Input data =>
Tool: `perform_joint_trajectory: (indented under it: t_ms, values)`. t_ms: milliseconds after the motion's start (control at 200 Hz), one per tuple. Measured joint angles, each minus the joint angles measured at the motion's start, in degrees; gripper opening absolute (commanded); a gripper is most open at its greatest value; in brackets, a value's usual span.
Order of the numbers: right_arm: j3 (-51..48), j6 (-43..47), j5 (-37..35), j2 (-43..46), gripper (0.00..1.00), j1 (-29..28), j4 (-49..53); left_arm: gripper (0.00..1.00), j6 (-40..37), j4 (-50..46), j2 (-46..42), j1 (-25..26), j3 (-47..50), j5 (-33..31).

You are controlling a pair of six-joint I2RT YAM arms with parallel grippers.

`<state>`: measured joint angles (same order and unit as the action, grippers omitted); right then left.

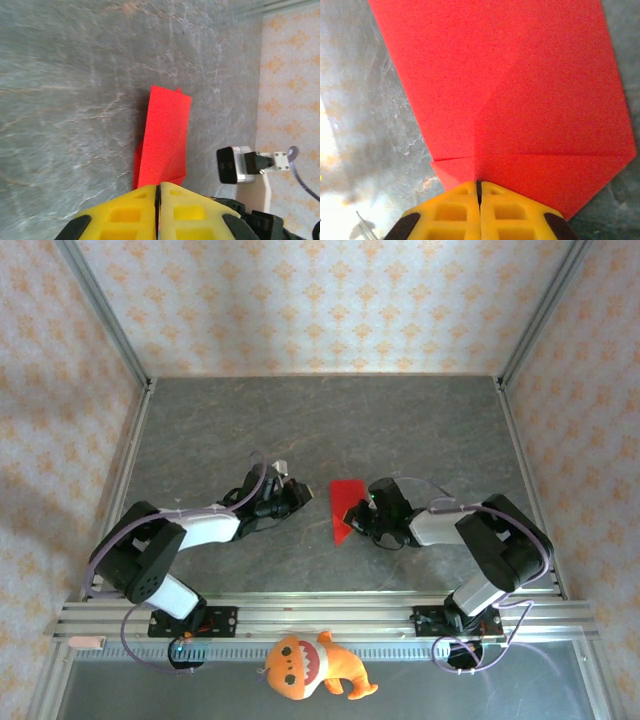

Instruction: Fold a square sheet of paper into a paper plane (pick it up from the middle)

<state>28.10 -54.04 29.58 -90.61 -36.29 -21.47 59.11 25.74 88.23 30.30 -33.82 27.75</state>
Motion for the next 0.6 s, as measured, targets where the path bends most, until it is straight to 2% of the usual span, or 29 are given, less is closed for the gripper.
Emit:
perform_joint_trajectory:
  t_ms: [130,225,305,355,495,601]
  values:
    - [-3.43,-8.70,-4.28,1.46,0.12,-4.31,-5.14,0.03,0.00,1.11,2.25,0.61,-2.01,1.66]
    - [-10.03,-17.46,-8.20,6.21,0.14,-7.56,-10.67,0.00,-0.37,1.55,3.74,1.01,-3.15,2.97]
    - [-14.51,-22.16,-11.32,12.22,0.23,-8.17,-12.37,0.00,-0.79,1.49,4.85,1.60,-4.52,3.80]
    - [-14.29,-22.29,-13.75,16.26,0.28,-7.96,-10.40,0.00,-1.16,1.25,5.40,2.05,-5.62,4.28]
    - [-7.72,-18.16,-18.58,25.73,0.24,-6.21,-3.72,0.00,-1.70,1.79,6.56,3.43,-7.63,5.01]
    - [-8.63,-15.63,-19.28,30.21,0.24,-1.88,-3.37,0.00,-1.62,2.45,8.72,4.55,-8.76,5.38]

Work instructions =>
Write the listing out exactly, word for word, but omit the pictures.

Response area =>
Tool: `perform_joint_trajectory: (indented under it: t_ms, values)`. t_ms: milliseconds after the motion's start (control at 200 Hz), one per tuple. Measured joint angles, each minus the joint angles measured at the motion's start, in degrees; gripper opening absolute (commanded); a gripper is most open at its greatest value; in brackets, a value's usual span.
Order of the numbers: right_arm: j3 (-51..48), j6 (-43..47), j5 (-37..35), j2 (-43..46), gripper (0.00..1.00), j1 (-29..28), j4 (-49..53); left_arm: gripper (0.00..1.00), j6 (-40..37), j4 (-50..46), j2 (-46..42), j1 (-25..26), j3 (-47..50), j5 (-33..31).

You are controlling a pair of six-joint I2RT YAM arms with parallel grippers.

`<state>`: measured joint angles (same order and unit as the action, grippers omitted); right then left.


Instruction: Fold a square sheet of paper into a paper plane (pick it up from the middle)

<state>28.10 -54.04 29.58 -90.61 -36.29 -21.47 59.11 25.74 88.23 30.30 -33.82 27.75</state>
Motion for the next 0.6 s, as measured, targets where the path bends most, until it is straight to 2% of the usual span, or 29 are given, less is closed for the gripper.
Emit:
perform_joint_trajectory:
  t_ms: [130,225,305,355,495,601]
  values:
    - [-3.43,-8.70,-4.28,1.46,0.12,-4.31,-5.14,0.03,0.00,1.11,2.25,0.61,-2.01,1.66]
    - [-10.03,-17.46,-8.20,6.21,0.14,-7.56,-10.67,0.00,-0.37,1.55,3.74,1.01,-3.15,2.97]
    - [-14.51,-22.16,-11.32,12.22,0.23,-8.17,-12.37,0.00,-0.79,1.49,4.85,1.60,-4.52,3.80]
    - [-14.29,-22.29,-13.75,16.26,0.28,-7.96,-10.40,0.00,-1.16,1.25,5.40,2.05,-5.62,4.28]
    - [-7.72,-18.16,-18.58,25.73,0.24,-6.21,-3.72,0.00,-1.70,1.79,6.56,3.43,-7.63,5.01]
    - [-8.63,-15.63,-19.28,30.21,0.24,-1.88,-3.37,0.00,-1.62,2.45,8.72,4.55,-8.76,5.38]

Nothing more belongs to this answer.